▸ Task statement
Reproduce the following entries exactly, leaving nothing out.

------------------------------------

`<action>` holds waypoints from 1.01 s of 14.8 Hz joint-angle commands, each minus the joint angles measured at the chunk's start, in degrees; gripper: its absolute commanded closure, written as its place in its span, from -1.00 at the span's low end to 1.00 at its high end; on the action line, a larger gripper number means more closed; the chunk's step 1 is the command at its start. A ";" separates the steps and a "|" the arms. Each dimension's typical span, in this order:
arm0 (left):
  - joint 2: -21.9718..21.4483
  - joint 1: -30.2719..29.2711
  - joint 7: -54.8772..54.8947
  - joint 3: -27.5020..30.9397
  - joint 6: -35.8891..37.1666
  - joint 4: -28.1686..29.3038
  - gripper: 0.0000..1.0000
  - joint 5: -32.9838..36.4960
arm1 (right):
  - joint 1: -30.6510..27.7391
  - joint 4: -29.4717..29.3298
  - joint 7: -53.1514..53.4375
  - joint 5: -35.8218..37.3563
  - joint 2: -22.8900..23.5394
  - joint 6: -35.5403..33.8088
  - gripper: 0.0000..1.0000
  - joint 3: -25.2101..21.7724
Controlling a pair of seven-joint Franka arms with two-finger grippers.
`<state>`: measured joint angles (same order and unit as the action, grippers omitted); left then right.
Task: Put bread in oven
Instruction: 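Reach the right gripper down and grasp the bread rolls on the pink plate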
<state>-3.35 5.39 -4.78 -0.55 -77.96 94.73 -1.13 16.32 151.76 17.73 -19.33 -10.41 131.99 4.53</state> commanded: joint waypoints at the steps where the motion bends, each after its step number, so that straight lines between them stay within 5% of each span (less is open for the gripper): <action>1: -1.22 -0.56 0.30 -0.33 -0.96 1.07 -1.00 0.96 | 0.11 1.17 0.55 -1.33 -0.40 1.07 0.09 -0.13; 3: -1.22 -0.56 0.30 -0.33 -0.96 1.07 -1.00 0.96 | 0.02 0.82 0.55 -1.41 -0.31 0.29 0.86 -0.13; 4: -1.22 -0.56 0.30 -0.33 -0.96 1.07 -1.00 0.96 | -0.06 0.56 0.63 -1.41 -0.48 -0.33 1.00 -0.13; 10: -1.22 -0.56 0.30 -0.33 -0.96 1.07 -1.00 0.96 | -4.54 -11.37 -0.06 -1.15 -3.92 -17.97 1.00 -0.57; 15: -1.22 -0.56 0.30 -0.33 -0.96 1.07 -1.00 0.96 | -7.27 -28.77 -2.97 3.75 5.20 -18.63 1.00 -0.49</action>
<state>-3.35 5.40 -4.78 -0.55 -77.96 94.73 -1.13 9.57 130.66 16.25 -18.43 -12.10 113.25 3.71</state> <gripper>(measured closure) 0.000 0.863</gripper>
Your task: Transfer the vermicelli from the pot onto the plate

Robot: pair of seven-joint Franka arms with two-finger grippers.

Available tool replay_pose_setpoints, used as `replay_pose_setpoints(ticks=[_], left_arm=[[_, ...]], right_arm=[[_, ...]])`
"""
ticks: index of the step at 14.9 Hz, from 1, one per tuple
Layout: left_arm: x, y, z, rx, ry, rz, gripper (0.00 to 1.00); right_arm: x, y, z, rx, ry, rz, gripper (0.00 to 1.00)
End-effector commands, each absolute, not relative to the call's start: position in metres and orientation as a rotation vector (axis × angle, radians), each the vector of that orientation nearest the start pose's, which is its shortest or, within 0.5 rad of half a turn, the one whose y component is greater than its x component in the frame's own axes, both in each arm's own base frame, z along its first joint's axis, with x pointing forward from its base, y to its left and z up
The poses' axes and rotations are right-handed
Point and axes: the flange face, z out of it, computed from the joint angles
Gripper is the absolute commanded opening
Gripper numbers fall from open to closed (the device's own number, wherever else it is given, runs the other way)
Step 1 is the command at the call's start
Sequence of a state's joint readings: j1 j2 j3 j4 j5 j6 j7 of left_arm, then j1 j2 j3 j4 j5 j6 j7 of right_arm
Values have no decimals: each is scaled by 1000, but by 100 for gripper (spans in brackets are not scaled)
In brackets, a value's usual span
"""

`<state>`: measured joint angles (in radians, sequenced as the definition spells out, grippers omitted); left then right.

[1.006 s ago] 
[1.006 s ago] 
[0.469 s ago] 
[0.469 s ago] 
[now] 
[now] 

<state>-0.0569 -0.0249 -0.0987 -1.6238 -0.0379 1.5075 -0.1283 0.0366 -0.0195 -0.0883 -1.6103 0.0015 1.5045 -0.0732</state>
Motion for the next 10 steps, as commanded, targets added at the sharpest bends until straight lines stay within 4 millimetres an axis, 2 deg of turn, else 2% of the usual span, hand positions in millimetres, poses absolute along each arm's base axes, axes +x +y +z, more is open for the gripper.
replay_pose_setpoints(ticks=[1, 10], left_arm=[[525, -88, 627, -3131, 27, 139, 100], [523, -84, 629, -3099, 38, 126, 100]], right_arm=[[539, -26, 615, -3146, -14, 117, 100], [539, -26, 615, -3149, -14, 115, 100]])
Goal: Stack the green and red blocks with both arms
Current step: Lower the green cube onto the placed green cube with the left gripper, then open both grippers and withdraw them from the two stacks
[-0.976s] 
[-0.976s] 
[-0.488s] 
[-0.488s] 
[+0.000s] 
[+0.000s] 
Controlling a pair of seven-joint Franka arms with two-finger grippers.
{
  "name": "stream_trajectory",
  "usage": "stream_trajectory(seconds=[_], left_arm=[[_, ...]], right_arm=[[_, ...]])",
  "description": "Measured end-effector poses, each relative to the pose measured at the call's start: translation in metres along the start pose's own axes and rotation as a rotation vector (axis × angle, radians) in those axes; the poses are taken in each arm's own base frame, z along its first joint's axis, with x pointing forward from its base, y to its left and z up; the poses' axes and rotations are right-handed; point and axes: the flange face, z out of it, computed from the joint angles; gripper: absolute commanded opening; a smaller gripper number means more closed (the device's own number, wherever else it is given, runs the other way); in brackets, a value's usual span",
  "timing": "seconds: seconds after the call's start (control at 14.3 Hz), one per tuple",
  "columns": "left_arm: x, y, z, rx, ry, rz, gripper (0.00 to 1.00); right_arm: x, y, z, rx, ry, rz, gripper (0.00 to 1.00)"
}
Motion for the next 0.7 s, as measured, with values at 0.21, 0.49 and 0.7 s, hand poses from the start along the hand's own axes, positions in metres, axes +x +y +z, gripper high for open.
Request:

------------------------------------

▸ Final answer
`<action>` holds waypoints from 1.01 s of 14.8 Hz joint-angle commands, each minus the joint angles measured at the chunk's start, in degrees; gripper: its absolute commanded closure, written as its place in its span, from -1.00 at the span's low end to 1.00 at its high end; on the action line, a larger gripper number means more closed; the chunk's step 1 is the command at its start. A ";" separates the steps and a "|" the arms. Each dimension's typical span, in this order:
arm0 (left):
  - joint 2: -21.9718..21.4483
  - joint 1: -30.2719..29.2711
  - joint 7: -54.8772..54.8947
  - joint 3: -27.5020..30.9397
  - joint 6: -35.8891..37.1666
  - joint 4: -28.1686..29.3038
  - gripper: 0.0000..1.0000
  - joint 5: -32.9838..36.4960
arm1 (right):
  - joint 1: -30.6510..27.7391
  - joint 4: -29.4717..29.3298
  - joint 7: -53.1514..53.4375
  - joint 5: -35.8218..37.3563
  - joint 2: -22.8900..23.5394
  - joint 6: -35.5403..33.8088
  - gripper: 0.0000..1.0000
  - joint 3: -25.2101..21.7724
Controlling a pair of seven-joint Franka arms with two-finger grippers.
`<state>`: measured joint angles (same order and unit as the action, grippers omitted); left then right.
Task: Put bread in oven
Instruction: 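Reach the right gripper down and grasp the bread rolls on the pink plate
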<state>-3.35 5.39 -4.78 -0.55 -77.96 94.73 -1.13 16.32 151.76 17.73 -19.33 -10.41 131.99 4.53</state> commanded: joint waypoints at the steps where the motion bends, each after its step number, so that straight lines between them stay within 5% of each span (less is open for the gripper): <action>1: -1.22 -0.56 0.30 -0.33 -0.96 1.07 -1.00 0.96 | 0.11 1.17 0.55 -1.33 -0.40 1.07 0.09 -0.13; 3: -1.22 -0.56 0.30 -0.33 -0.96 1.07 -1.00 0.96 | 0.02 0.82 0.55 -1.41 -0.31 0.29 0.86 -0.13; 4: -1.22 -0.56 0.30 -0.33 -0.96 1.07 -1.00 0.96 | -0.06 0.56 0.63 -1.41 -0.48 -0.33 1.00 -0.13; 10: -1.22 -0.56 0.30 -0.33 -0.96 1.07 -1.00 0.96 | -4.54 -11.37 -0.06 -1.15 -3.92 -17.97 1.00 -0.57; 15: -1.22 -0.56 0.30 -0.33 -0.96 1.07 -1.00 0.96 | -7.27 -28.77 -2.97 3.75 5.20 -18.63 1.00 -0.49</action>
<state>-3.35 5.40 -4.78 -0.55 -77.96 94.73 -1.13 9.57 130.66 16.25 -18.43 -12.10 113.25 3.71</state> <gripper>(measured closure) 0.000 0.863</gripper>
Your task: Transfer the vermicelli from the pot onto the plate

Robot: pair of seven-joint Franka arms with two-finger grippers.

Available tool replay_pose_setpoints, used as `replay_pose_setpoints(ticks=[_], left_arm=[[_, ...]], right_arm=[[_, ...]])`
"""
ticks: index of the step at 14.9 Hz, from 1, one per tuple
Layout: left_arm: x, y, z, rx, ry, rz, gripper (0.00 to 1.00); right_arm: x, y, z, rx, ry, rz, gripper (0.00 to 1.00)
End-effector commands, each absolute, not relative to the call's start: position in metres and orientation as a rotation vector (axis × angle, radians), each the vector of that orientation nearest the start pose's, which is its shortest or, within 0.5 rad of half a turn, the one whose y component is greater than its x component in the frame's own axes, both in each arm's own base frame, z along its first joint's axis, with x pointing forward from its base, y to its left and z up
The poses' axes and rotations are right-handed
Point and axes: the flange face, z out of it, computed from the joint angles
Gripper is the absolute commanded opening
Gripper numbers fall from open to closed (the device's own number, wherever else it is given, runs the other way)
Step 1 is the command at the call's start
Sequence of a state's joint readings: j1 j2 j3 j4 j5 j6 j7 of left_arm, then j1 j2 j3 j4 j5 j6 j7 of right_arm
Values have no decimals: each is scaled by 1000, but by 100 for gripper (spans in brackets are not scaled)
In brackets, a value's usual span
"""

`<state>`: measured joint angles (in radians, sequenced as the definition spells out, grippers omitted); left then right.

[1.006 s ago] 
[1.006 s ago] 
[0.469 s ago] 
[0.469 s ago] 
[now] 
[now] 

<state>-0.0569 -0.0249 -0.0987 -1.6238 -0.0379 1.5075 -0.1283 0.0366 -0.0195 -0.0883 -1.6103 0.0015 1.5045 -0.0732</state>
Motion for the next 10 steps, as commanded, targets added at the sharpest bends until straight lines stay within 4 millimetres an axis, 2 deg of turn, else 2% of the usual span, hand positions in millimetres, poses absolute along each arm's base axes, axes +x +y +z, more is open for the gripper.
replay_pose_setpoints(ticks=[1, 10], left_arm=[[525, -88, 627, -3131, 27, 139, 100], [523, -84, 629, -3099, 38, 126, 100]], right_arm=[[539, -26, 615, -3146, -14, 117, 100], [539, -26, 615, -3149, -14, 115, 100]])
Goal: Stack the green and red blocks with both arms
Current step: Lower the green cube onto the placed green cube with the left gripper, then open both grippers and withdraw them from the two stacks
[-0.976s] 
[-0.976s] 
[-0.488s] 
[-0.488s] 
[+0.000s] 
[+0.000s] 
Controlling a pair of seven-joint Franka arms with two-finger grippers.
{
  "name": "stream_trajectory",
  "usage": "stream_trajectory(seconds=[_], left_arm=[[_, ...]], right_arm=[[_, ...]])",
  "description": "Measured end-effector poses, each relative to the pose measured at the call's start: translation in metres along the start pose's own axes and rotation as a rotation vector (axis × angle, radians) in those axes; the poses are taken in each arm's own base frame, z along its first joint's axis, with x pointing forward from its base, y to its left and z up; the poses' axes and rotations are right-handed; point and axes: the flange face, z out of it, computed from the joint angles; gripper: absolute commanded opening; a smaller gripper number means more closed (the device's own number, wherever else it is given, runs the other way); in brackets, a value's usual span",
  "timing": "seconds: seconds after the call's start (control at 14.3 Hz), one per tuple",
  "columns": "left_arm: x, y, z, rx, ry, rz, gripper (0.00 to 1.00); right_arm: x, y, z, rx, ry, rz, gripper (0.00 to 1.00)"
}
Motion for the next 0.7 s, as measured, with values at 0.21, 0.49 and 0.7 s, hand poses from the start along the hand's own axes, positions in metres, axes +x +y +z, gripper high for open.
Request:

Nothing else is required to complete the exercise.